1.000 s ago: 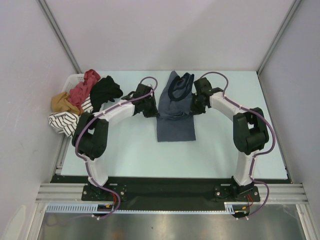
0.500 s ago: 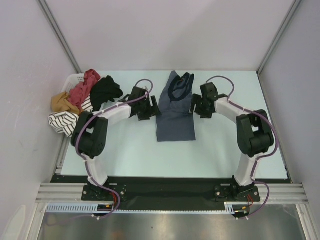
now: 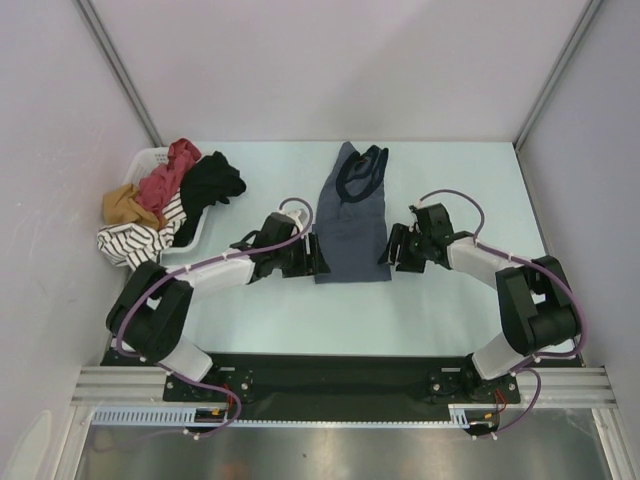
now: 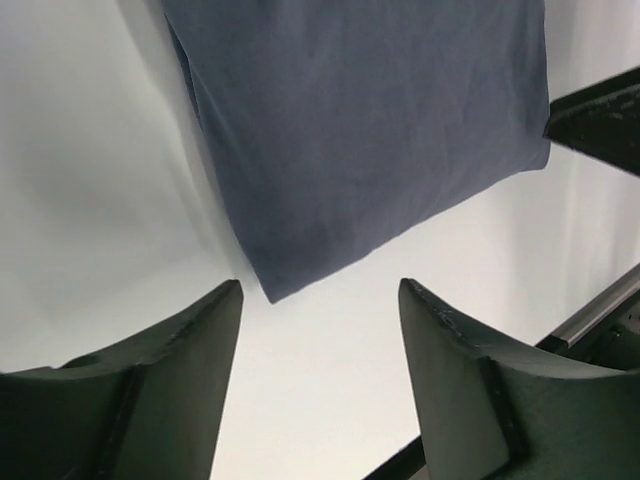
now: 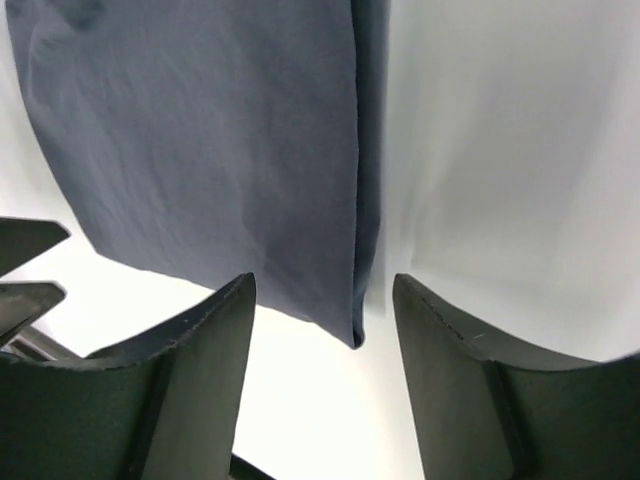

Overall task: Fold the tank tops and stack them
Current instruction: Fold the tank top

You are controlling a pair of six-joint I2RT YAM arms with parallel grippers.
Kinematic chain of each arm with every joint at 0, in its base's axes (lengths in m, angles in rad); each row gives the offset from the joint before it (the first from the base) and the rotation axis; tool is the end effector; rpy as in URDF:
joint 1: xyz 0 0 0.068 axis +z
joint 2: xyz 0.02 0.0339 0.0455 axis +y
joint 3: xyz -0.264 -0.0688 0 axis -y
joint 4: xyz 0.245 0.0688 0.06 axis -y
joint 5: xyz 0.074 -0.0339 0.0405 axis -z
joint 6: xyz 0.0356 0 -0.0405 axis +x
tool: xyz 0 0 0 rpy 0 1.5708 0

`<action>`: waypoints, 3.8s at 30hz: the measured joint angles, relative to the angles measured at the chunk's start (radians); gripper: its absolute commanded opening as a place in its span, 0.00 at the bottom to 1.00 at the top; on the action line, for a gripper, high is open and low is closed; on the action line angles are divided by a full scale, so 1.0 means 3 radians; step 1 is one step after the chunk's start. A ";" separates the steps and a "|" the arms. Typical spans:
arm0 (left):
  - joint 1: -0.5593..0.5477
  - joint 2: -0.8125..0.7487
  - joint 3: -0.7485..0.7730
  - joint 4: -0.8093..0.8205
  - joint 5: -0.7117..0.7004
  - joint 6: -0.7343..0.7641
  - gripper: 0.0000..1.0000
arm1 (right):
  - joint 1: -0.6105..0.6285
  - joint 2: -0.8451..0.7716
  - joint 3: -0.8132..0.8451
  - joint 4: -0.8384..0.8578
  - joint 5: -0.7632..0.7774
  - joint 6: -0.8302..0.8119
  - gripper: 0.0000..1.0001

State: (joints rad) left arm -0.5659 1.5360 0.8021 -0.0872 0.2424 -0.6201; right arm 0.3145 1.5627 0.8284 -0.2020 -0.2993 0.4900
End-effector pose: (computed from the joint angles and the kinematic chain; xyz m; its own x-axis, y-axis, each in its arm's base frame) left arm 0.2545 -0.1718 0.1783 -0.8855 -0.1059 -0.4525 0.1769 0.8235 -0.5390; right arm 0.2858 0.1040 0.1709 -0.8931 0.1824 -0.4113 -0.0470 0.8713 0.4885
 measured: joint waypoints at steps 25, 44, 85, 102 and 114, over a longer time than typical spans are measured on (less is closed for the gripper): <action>-0.0134 0.0431 -0.0025 0.0182 -0.0052 -0.0027 0.00 | 0.0060 -0.0164 -0.0516 0.0258 -0.0234 0.0099 0.00; -0.0828 -0.0823 -0.0945 -0.0247 -0.0004 -0.0217 0.01 | 0.1029 -0.2374 -0.1470 -0.0975 0.0187 0.0802 0.00; -0.0397 0.0183 0.0052 -0.0081 -0.0626 0.0153 0.53 | 0.0631 -0.0320 0.0034 -0.0590 0.0923 0.0019 0.45; -0.0397 0.0422 0.0252 -0.0114 -0.0712 0.0215 0.00 | 0.0624 -0.0275 0.0036 -0.0514 0.0888 -0.0070 0.00; -0.0430 -0.0057 0.0280 -0.0200 -0.0866 0.0334 0.00 | 0.0618 -0.0793 0.0084 -0.0697 0.0900 -0.0078 0.00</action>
State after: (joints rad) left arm -0.6949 1.5188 0.8860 -0.1471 -0.0174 -0.5198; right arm 0.4999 1.3247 0.8536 -0.4110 -0.0292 0.4667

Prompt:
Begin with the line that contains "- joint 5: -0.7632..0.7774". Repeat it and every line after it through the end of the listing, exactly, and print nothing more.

Result of the task:
  - joint 5: -0.7632..0.7774
  - joint 6: -0.8302..0.8119
  - gripper: 0.0000..1.0001

State: (joints rad) left arm -0.5659 1.5360 0.8021 -0.0872 0.2424 -0.6201; right arm 0.3145 1.5627 0.8284 -0.2020 -0.2993 0.4900
End-effector pose: (computed from the joint angles and the kinematic chain; xyz m; its own x-axis, y-axis, each in its arm's base frame) left arm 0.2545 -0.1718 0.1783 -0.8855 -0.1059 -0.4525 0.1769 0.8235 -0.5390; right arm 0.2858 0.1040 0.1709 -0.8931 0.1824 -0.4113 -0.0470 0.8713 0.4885
 measured: joint waypoints at steps 25, 44, 85, 102 and 114, over a longer time than typical spans are measured on (less is closed for the gripper): <action>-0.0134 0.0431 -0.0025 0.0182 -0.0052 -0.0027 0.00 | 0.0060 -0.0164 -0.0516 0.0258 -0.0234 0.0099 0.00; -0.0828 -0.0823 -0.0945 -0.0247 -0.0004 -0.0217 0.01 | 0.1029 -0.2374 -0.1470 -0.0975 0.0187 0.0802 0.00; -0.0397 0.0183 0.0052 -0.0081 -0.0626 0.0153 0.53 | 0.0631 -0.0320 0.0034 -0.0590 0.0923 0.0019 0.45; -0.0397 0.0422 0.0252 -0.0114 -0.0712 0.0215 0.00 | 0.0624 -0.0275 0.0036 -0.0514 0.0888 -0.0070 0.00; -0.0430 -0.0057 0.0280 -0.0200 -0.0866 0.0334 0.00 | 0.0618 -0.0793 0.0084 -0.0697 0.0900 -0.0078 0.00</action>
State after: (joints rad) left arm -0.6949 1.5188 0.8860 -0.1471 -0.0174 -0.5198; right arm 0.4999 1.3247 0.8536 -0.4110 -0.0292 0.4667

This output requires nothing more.